AIM OF THE TASK: Restate the following data in its entirety, word for word and without images.

RECORDED DATA:
+-------+

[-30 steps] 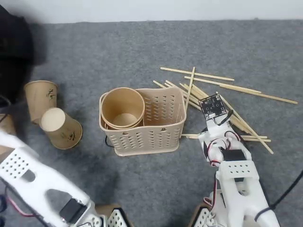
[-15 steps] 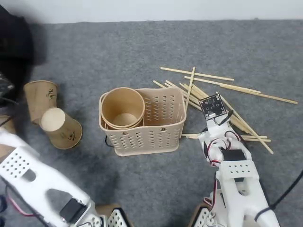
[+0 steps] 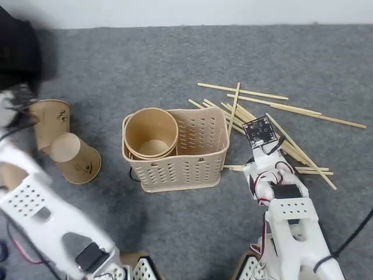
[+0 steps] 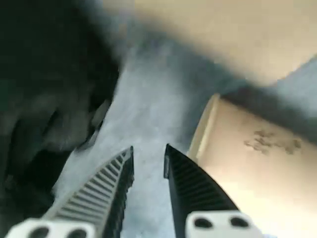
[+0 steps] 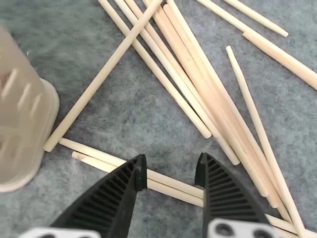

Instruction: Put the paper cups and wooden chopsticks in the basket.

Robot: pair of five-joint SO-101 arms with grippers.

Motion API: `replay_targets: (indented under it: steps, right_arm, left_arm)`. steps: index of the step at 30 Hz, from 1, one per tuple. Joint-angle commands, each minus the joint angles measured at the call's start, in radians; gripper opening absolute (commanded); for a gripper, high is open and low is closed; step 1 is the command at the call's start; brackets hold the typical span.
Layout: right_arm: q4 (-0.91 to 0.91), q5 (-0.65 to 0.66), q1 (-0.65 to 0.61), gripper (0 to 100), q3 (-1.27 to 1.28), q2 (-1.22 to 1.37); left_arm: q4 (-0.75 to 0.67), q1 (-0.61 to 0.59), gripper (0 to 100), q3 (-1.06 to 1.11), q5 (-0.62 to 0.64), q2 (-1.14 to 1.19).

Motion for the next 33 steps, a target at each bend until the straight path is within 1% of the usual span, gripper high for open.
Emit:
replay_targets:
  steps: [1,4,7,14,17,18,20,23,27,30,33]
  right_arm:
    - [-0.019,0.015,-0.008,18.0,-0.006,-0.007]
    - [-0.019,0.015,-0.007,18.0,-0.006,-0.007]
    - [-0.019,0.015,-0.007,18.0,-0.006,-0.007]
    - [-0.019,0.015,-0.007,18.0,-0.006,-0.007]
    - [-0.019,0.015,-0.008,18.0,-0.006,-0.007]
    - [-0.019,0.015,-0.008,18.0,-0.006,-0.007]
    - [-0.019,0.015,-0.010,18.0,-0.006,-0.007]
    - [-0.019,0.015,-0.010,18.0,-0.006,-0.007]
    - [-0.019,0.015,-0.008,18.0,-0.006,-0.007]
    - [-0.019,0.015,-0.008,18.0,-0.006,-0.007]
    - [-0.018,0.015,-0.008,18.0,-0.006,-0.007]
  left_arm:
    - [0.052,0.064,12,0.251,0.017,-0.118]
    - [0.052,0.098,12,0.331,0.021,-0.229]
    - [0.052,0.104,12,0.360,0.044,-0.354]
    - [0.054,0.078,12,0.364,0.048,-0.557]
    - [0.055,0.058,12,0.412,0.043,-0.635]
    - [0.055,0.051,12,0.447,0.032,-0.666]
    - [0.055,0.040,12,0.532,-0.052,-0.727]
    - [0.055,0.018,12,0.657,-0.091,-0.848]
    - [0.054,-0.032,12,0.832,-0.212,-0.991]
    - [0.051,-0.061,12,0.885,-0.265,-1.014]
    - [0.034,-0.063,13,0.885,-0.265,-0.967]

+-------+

SOLUTION BELOW:
[-30 steps] 
[-15 steps] 
[+0 steps] 
[+0 steps] 
[+0 steps] 

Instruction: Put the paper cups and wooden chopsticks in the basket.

Robot: pair of five-joint SO-101 arms with grippers.

Motion API: `replay_targets: (indented under it: steps, right_arm, left_arm)`. steps: index of the step at 30 Hz, from 1, one per tuple. Joint-angle commands, each minus the joint angles measured at the call's start, in radians; gripper opening absolute (commanded); for a gripper, high is open and low is closed; step 1 is the command at the call's start; brackets hold the typical span.
Layout: right_arm: q4 (-0.91 to 0.91), q5 (-0.65 to 0.66), q1 (-0.65 to 0.61), gripper (0 to 100), q3 (-1.27 to 1.28), q2 (-1.22 to 1.37); left_arm: q4 (-0.75 to 0.67), q1 (-0.61 to 0.59), gripper (0 to 100), q3 (-1.06 to 1.11), q5 (-0.62 to 0.64), q2 (-1.14 to 1.19).

Motion for the next 33 steps, a target at each bend until the straight path is within 1% of the usual span, gripper high for open.
Emit:
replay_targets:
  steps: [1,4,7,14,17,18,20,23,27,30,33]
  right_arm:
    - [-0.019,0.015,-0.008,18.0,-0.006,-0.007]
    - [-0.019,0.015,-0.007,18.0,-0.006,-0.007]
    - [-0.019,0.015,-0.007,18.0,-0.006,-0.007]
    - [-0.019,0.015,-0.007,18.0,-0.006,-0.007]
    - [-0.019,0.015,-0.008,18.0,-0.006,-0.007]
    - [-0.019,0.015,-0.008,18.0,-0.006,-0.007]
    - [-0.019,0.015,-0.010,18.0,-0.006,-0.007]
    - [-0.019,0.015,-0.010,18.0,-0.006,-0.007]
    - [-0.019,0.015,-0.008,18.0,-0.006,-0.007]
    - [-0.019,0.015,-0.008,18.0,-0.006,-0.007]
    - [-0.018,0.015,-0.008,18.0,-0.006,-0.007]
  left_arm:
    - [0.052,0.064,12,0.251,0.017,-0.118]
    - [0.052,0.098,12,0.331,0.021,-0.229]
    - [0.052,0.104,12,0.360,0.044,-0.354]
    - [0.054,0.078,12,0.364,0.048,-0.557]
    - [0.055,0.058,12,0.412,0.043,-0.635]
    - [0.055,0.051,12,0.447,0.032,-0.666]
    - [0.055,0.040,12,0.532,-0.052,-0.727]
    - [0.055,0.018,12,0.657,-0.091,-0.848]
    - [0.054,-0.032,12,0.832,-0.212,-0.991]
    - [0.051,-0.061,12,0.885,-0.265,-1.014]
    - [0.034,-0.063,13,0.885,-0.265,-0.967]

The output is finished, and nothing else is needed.